__Task details__
Give back an exact copy of the listing that follows, without the pictures.

__Data below__
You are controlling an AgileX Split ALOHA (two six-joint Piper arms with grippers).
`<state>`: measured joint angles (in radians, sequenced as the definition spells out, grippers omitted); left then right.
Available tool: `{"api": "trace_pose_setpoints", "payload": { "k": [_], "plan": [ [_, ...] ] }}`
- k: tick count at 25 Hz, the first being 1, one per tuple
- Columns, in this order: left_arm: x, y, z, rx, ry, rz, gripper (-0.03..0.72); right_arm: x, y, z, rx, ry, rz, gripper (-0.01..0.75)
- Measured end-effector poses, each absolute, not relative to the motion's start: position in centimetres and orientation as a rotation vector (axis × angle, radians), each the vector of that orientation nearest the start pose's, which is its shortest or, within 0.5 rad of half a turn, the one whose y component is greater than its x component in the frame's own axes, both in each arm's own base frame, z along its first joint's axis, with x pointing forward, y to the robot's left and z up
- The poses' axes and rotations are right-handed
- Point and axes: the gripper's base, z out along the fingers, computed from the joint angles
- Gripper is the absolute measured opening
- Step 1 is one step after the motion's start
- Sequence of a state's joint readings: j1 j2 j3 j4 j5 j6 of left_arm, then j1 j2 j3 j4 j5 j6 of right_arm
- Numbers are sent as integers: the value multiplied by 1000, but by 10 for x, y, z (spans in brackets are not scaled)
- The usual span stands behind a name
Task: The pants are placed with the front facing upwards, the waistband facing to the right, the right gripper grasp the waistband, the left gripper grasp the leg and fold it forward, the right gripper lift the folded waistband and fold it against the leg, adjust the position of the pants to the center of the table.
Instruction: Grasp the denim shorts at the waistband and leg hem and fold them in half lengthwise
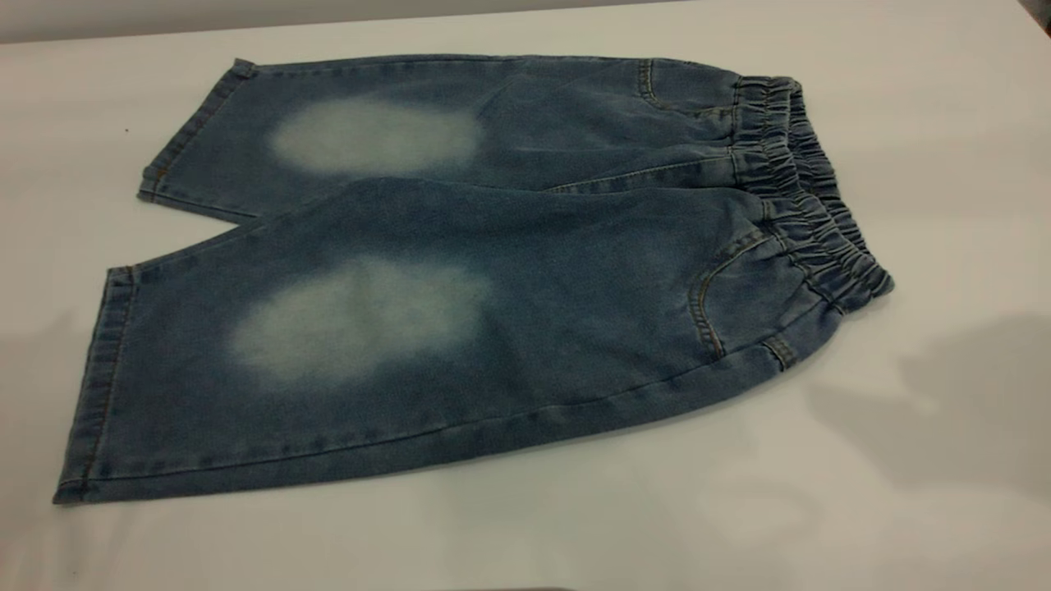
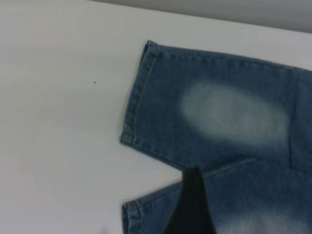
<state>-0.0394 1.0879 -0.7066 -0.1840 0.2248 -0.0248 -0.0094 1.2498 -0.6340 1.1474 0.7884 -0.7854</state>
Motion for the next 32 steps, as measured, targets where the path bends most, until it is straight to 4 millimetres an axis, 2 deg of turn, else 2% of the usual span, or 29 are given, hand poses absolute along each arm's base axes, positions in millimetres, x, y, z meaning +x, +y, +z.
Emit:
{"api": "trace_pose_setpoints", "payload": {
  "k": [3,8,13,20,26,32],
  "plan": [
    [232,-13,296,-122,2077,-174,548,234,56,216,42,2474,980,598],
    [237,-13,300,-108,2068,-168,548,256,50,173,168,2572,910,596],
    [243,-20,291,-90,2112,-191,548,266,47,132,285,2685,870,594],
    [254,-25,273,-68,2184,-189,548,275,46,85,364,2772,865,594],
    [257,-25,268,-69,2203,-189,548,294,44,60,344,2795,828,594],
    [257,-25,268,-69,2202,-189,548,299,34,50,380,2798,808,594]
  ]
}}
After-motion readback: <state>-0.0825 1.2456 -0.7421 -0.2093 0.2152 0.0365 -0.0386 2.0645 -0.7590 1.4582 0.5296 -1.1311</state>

__Exercise solution__
You are controlling an AgileX Split ALOHA (two six-joint Piper arms with grippers).
`<state>`: measured joint angles (in radians, sequenced as the definition spells out, grippers omitted); left then right.
Available tool: `{"api": "trace_pose_setpoints", "payload": { "k": [_], "plan": [ [_, ...] ] }}`
- k: tick count at 25 Hz, the first being 1, one per tuple
- Columns, in this order: left_arm: x, y, z, rx, ry, rz, gripper (-0.03..0.72); right_arm: x, y, z, rx, ry, rz, gripper (-0.01..0.75)
- Measured end-effector poses, each absolute, not relative to the motion's start: position in centimetres and orientation as a rotation vector (axis × angle, radians), each the vector of that orientation nearest the start pose's, which is its shortest or, within 0.5 rad of half a turn, the one whose y component is greater than its x component in the frame's own axes, both in each arm's own base frame, z along its first joint's axis, with x pointing forward, y to the robot's left and z up
- The poses' axes and rotations are right-handed
- Point and axes: the gripper's base, z out along the fingers, computed from the joint angles
- Gripper is the absolute measured opening
- Step 1 is one step after the motion's start
- Sequence of a state's joint readings: j1 j2 j3 j4 j5 j6 of left_arm, then j1 j2 j3 j4 j5 j6 of right_arm
- Numbers are sent as integers: the value multiplied by 1000, but by 10 for x, y, z (spans in brackets are not scaled)
- The usual span stands behind a name
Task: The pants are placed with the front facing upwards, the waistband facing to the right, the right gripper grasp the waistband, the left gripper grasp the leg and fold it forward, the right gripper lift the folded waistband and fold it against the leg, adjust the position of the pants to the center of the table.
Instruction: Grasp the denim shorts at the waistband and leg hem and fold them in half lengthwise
<state>-0.0394 1.0879 -0.7066 -0.1840 0.2248 -0.0248 -0.0094 1.2498 -0.6340 1.1474 0.7884 -0.7854</state>
Motion for the next 32 steps, as measured, targets where the path bends most, until it is straight to 4 millimetres an axis, 2 deg of turn, else 2% of the usual span, or 29 are given, hand poses absolute along each arm's base axes, positions in millimetres, x, y, z meaning +x, +y, +z.
Emit:
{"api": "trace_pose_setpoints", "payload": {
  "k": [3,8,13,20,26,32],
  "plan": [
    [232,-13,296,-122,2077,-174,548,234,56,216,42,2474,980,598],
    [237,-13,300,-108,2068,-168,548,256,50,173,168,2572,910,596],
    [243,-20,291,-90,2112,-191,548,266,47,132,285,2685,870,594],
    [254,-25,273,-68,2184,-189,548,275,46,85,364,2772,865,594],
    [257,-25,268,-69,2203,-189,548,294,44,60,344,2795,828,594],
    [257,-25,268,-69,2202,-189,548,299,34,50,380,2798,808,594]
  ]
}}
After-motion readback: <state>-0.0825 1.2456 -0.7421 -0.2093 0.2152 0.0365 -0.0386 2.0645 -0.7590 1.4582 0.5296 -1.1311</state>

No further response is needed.